Biking on the canal from Nates to Brest canal, France

Short historical and geographical background.

As I investigated, Napoleon had the idea of uniting Nantes to Brest with a canal.

For your information, if you use Google Maps to know how far these two cities are from each other, Google will tell that you will take 3h 4m by car to cover the 295km / 183 mi in between them.

The locations of:

After many historical episodes, as you can imagine, the canal was finalized in 1842.

These waterways have 365Km, including parts of 8 rivers, and holds 236 navigation locks.

About the tour

As part of a tour to bike in France, I suggested a two days ride along this canal.

Naturally, whenever I suggest a tour, I have to take into consideration many aspects such as the kind of group, what I perceive they want to see and to do, and also what are the conflicts in the group, among other aspects.

By conflicts, I mean situations such as more kilometers riding the bicycle versus more time visiting sites or resting.

I’m not expecting everyone in a group to have the same physical abilities, and in this group was no exception.

So, all in all, there were found some compromises for:

        • the bike ride lengths,
        • the number of monuments to visit,
        • and the time spent in each place. 

I’m not saying it was an easy task.

The Nantes to Bres two days bike riding was comfortable to agree on because of many reasons:

        • most of the rides are on almost flat trails, considering always going along the canal;
        • the landscape is gorgeous, also thanks to the weather that was a great help;
        • there are many lovely places where you can rest;
        • the path is accessible by the support vehicle on several strategic spots.

The two days rides:

        • 1st day – From Châteaulin to Châteauneuf-du-Faou – 47Km
        • 2nd day – From Châteauneuf-du-Faou to Étang du Coronc – 65Km, including a detour to visit Carhaix-Plouguer.

The elevation gain for both bike rides was irrelevant.

Having done this is June is to expect good weather.

However, as you know, the meteo is crazy nowadays, and Britany is an area where it rains frequently.

Does Nantes belong to the region of the Loire Valley or Brittany?

Apparently, there are some strong feelings about this issue, please read: “Nantes appartient à la Bretagne, que cela vous plaise ou non” 

One thing for sure, Brest is well into the Brittany region.

No one in the group knew the area. I was the only one with some references for the canal because I was the one asked to organize the tour, and I came up with the suggestion to cycle there.

Please let me take this moment to thank the group for their trust in me, and, by their words, in the end, I think they really enjoyed the rides.

No one else cycling but us.

The first day, when accessing the trail, I was first surprised because there was no one biking there.

By the photos I had seen before, the place looked phenomenal, so I was expecting to see people using the trail, as we saw in the Loire Valley, for example.

In the beginning, while having the place all for us, I thought our luck couldn’t be that great, something was happening.

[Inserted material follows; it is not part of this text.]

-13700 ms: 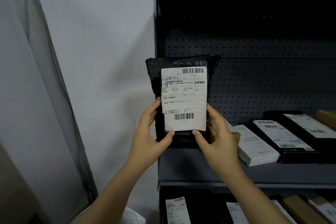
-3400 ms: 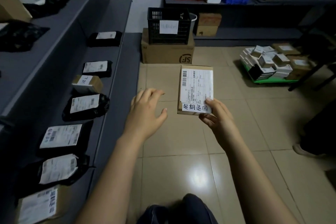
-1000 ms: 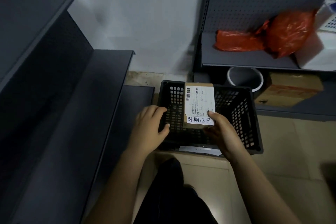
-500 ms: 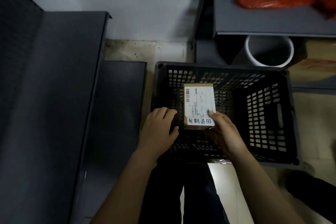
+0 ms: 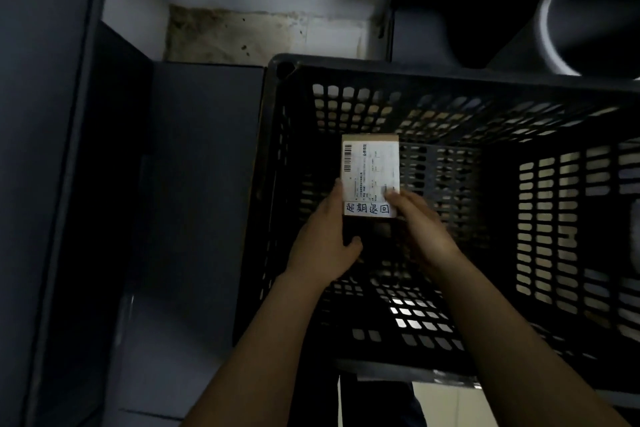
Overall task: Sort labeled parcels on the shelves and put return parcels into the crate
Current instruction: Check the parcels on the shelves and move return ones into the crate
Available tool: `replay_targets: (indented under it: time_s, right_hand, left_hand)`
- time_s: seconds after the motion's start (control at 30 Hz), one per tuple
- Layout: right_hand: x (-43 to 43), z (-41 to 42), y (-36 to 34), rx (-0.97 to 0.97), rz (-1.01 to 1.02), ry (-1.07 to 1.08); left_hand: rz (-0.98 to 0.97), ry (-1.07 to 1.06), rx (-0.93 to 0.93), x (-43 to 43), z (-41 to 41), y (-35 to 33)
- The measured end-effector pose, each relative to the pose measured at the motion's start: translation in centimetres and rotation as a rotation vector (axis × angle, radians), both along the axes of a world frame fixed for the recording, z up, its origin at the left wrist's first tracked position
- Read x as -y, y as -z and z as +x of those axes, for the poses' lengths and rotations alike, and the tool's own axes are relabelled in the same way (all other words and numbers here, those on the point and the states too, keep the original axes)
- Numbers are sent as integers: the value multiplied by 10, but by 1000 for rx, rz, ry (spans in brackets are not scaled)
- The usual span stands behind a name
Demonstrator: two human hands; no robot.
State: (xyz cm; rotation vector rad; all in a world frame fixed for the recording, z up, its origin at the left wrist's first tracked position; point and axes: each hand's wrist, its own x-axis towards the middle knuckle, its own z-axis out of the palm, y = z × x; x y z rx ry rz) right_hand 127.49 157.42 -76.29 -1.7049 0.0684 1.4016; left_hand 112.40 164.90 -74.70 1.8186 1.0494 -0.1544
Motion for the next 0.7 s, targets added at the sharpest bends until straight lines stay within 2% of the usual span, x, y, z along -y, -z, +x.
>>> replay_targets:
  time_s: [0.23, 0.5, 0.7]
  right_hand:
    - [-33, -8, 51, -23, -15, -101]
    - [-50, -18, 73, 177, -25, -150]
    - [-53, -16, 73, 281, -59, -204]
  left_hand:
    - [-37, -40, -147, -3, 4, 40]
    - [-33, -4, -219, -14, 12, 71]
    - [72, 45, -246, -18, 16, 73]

I wondered if when we reached the next village all was going to change and we would see more bikes.

Definitely, it didn’t happen, there weren’t many people at all anywhere.

Most of the time, we were the only group biking, we had it all for us, and that is an impressive luxury.

Occasionally we saw other bikers, and that was great.

River locks

The first important stop we did was by one of the locks to help a couple to open it to continue on their journey of going upstream.

That was a curious situation.

The couple ended up saying they knew for a fact that they were the first boat going through the lock that year. Please consider it was July.

All the process of closing the lock behind the boat and then opening the exit gate in front was done manually.

Cranking up here, pulling a lever there, was quite fun, and by this couple smiles, it was also helpful for them.

The interpretation center.

There was also another unexpected spot.

Unfortunately, I didn’t record the name of the place, but it was like a small interpretation center of the canal.

You can’t miss it if you see it because there are not that many houses along the trail, and it stands out with information’s outside.

Anyway, we went in, and this lady was explaining the backgrounds of the canal.

Listening to the lady’s explanations opened my appetite to learn more about the canal and to ride it all one day.

Food and water.

As on many other occasions, that day, during breakfast, I prepared one small sandwich, a piece of fruit, and filled in my water bottle.

Along the bike path, I realized although there were not many bars and restaurants – thank God for that – there was the right number of food places like they were strategically positioned.

In both days, more or less at lunchtime, we encounter some nice “sandwicherie”, “brasserie”, pizza place or bars.

IMPORTANT: I couldn’t find ways to refill my water bottle along the ride, and this I found quite odd.

At the end of the second day, at the Étang du Coronc, we celebrated by the pond (Étang) these two beautiful days cycling on Brittany.

This is one of the bike rides I would love to repeat and extend, and I might do it someday.

Who knows, you might join me on this.

Have fun.

David Monteiro

PS: Special thanks to my friend André Ataíde for helping me to tour this tour into a success.